Task directions:
I would like the listing below retyped exactly, line by line.
==*==
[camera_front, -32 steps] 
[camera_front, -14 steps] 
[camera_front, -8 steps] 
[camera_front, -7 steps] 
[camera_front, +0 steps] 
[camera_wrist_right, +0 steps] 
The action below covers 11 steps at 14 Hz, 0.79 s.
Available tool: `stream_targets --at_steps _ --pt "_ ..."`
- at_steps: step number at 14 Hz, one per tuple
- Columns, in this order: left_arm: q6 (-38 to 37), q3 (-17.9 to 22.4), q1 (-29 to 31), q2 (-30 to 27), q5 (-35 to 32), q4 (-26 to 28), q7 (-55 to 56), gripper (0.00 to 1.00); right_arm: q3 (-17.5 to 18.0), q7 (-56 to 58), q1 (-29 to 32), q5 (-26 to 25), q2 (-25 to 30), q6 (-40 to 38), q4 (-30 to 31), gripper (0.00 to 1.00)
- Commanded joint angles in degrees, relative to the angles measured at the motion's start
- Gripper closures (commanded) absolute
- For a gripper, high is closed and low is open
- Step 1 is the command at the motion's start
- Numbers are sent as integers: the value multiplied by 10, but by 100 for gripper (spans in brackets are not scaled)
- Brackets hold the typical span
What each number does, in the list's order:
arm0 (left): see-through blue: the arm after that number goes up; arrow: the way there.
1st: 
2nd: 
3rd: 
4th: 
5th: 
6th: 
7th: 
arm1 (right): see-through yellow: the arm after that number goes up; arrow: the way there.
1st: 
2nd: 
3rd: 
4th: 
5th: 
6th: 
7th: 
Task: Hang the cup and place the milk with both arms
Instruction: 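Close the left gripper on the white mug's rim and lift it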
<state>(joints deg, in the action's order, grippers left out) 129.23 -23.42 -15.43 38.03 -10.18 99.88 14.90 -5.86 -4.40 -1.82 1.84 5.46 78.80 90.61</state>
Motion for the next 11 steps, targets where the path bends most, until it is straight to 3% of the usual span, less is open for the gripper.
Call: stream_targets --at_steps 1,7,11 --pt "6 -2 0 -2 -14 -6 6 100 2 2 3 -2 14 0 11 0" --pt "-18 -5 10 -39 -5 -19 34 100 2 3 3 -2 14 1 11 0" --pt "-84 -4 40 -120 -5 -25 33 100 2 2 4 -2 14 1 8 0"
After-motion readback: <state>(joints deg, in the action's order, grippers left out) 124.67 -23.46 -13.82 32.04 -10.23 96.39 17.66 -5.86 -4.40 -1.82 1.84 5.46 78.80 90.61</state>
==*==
Output:
[camera_front, -32 steps] 
[camera_front, -14 steps] 
[camera_front, -8 steps] 
[camera_front, -7 steps] 
[camera_front, +0 steps] 
[camera_wrist_right, +0 steps] 
The action below covers 11 steps at 14 Hz, 0.79 s.
Available tool: `stream_targets --at_steps _ --pt "_ ..."`
- at_steps: step number at 14 Hz, one per tuple
- Columns, in this order: left_arm: q6 (-38 to 37), q3 (-17.9 to 22.4), q1 (-29 to 31), q2 (-30 to 27), q5 (-35 to 32), q4 (-26 to 28), q7 (-55 to 56), gripper (0.00 to 1.00); right_arm: q3 (-17.5 to 18.0), q7 (-56 to 58), q1 (-29 to 32), q5 (-26 to 25), q2 (-25 to 30), q6 (-40 to 38), q4 (-30 to 31), gripper (0.00 to 1.00)
- Commanded joint angles in degrees, relative to the angles measured at the motion's start
- Gripper closures (commanded) absolute
- For a gripper, high is closed and low is open
- Step 1 is the command at the motion's start
- Numbers are sent as integers: the value multiplied by 10, but by 100 for gripper (spans in brackets are not scaled)
- Brackets hold the typical span
What each number does, in the list's order:
arm0 (left): see-through blue: the arm after that number goes up; arrow: the way there.
1st: 
2nd: 
3rd: 
4th: 
5th: 
6th: 
7th: 
arm1 (right): see-through yellow: the arm after that number goes up; arrow: the way there.
1st: 
2nd: 
3rd: 
4th: 
5th: 
6th: 
7th: 
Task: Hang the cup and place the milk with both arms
Instruction: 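Close the left gripper on the white mug's rim and lift it
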<state>(joints deg, in the action's order, grippers left out) 129.23 -23.42 -15.43 38.03 -10.18 99.88 14.90 -5.86 -4.40 -1.82 1.84 5.46 78.80 90.61</state>
Motion for the next 11 steps, targets where the path bends most, until it is straight to 3% of the usual span, less is open for the gripper.
Call: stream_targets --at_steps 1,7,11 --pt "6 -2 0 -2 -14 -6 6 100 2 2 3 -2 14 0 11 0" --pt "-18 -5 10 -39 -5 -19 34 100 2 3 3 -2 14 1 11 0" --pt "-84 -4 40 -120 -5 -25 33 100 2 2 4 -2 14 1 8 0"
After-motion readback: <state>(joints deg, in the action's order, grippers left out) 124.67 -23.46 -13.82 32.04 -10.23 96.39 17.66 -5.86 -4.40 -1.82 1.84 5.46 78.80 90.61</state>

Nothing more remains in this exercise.